Please follow and like us:
0
Making Mulled Wine

Have you ever heard of mulled wine? This traditional holiday drink was started by the Romans in the 2nd century and carries on today in many countries. During my travels, I learned Iceland bars & restaurants serve this hot beverage during the holidays and it is so yummy! While I was visiting Reykjavik I found an adorable little hole in the wall bar downtown and started chatting with the other patrons. (bonus video at the end- explore the inside of this little pub downtown!) After a few beers, I was offered a mulled wine by a couple of new friends and I decided to take a chance on something I had never tried before. I don’t regret this decision. As soon as the flavorful hot beverage hit my tongue I knew I had found a new holiday tradition to bring home. Mulled wine is usually made with a cheaper red blend wine then heated with spices like clove, cinnamon and star anise. Mine was served with almonds and raisins in the bottom of the glass and garnished with cinnamon sticks and an orange slice. While I was sipping on my mulled wine a parade drove down the small street outside with coca cola trucks and Icelanders walking in sync with the fun holiday music! The Christmas spirit was palatable that evening.

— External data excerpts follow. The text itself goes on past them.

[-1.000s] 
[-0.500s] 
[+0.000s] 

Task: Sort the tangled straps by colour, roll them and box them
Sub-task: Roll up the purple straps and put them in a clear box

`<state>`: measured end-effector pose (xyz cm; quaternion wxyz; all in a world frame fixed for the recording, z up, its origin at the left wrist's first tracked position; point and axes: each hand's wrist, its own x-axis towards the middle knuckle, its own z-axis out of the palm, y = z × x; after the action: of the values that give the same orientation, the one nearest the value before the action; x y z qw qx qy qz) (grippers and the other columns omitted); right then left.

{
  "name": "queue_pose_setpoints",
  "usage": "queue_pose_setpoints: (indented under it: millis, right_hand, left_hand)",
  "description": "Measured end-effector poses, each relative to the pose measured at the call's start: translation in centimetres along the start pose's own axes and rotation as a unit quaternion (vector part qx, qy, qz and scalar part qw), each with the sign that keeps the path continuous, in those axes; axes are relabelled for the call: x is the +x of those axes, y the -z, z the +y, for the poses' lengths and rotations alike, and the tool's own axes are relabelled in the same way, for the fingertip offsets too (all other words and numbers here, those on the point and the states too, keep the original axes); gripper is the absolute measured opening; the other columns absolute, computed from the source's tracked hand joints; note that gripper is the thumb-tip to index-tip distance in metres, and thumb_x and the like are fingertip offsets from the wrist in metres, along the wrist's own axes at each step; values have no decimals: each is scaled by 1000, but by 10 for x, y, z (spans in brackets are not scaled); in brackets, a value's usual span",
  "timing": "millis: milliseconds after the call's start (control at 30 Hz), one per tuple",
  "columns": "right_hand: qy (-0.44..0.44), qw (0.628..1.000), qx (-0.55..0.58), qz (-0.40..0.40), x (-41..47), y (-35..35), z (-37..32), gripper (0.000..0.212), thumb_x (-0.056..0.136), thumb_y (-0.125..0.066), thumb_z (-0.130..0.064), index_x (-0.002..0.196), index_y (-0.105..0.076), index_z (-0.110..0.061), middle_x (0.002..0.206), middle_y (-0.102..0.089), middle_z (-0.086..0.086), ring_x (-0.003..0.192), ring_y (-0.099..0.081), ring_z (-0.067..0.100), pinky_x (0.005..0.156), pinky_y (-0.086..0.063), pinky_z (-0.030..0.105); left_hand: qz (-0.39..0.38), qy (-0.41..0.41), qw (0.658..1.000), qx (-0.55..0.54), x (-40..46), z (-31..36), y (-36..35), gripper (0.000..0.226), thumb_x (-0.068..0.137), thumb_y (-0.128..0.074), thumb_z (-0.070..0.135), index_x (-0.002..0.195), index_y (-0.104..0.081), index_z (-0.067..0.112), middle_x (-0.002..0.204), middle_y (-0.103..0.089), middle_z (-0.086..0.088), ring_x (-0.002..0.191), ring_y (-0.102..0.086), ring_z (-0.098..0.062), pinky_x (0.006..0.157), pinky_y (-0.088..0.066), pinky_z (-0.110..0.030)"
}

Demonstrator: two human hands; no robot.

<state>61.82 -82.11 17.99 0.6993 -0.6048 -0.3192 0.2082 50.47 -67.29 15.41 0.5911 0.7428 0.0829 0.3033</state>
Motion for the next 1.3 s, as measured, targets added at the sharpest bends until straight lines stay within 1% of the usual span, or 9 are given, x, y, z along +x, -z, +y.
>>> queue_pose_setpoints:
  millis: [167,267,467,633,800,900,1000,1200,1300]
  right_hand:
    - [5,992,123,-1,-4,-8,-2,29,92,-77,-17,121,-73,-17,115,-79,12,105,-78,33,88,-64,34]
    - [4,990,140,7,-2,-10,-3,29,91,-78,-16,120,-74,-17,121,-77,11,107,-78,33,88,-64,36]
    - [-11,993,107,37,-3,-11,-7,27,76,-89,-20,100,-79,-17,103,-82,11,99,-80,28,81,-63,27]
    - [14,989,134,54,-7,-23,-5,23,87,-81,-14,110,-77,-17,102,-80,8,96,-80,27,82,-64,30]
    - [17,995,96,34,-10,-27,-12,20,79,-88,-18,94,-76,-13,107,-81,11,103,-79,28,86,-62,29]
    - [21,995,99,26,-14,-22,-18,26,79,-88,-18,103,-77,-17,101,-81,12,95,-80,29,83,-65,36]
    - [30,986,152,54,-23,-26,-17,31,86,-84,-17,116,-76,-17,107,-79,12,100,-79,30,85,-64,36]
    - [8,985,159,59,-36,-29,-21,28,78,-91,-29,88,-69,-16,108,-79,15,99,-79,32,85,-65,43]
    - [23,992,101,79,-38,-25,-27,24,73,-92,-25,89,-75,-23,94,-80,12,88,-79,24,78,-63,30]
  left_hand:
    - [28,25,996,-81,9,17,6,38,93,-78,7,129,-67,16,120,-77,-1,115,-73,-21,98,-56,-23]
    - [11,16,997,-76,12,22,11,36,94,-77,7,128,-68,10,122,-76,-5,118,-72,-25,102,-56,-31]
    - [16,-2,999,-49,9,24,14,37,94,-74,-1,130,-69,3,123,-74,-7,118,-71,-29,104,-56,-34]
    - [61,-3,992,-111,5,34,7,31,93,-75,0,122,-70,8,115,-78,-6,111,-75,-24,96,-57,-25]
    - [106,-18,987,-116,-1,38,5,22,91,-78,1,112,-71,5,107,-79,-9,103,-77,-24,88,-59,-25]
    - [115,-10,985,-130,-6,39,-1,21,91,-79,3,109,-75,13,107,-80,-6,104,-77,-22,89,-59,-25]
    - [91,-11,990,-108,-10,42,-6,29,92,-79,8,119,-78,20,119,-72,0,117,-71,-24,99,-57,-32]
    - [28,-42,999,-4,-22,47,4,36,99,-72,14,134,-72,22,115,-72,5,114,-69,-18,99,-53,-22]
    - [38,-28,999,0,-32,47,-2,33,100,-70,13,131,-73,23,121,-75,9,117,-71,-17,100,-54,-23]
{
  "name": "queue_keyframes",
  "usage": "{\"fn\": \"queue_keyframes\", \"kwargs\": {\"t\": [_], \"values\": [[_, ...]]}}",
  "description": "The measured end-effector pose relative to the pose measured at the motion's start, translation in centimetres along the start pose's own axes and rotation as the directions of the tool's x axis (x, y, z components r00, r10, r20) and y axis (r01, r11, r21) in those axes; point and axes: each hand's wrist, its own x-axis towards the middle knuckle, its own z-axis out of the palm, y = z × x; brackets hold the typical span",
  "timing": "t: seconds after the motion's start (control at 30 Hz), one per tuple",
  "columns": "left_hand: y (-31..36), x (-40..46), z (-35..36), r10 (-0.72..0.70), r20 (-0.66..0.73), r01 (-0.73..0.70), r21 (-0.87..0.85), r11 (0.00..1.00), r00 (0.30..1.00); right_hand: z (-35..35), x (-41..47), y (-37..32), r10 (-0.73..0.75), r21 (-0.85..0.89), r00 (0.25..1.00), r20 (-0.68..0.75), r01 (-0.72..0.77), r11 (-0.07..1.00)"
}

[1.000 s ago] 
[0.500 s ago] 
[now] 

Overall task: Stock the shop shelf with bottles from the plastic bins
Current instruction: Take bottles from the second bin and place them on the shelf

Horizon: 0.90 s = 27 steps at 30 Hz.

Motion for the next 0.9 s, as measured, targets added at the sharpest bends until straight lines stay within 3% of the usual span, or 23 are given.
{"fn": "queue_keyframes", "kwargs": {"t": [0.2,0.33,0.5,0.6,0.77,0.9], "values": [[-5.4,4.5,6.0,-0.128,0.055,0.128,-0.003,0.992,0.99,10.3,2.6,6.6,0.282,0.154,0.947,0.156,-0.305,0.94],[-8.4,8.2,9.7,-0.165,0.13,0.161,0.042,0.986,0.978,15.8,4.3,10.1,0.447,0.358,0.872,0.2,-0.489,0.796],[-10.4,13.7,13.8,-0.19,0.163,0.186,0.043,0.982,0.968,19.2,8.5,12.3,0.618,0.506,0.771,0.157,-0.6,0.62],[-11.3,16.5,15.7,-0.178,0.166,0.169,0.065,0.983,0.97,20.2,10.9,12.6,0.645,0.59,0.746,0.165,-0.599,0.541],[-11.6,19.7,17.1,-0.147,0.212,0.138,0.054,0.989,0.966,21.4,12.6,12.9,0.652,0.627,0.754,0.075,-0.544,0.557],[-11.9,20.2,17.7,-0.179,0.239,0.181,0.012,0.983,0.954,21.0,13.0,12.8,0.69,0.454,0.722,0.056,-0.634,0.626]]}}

Earlier that week I tried the countries traditional Icelandic spirit called Brennivin. There are two different Brennivin flavors, one being the original spirit and another holiday edition that is released two months out of the year during Thanksgiving and Christmas that has been aged in sherry and bourbon caskets- adding some rich holiday flavors to a traditional spirit. Icelanders have a nickname for this drink, they call it “The Black Death.” When in Iceland a right of passage is the tasting ritual of fermented shark followed by a shot of black death. Icelanders used to survive of fermented shark, the weather and landscape are extremely harsh and fishermen had to preserve their catches to make the food last through the winter. Families survived by fermenting the sharks’ meat. Sometimes the meat would last for years. Although most modern Icelanders do not eat fermented shark it is still a wonderful tradition that is honored in many restaurants all over the island. Check me out tasting fermented shark & a black death shot!

Until next time!

Ciao!

Bonus Video! This was the inside of the pub serving mulled wine this season!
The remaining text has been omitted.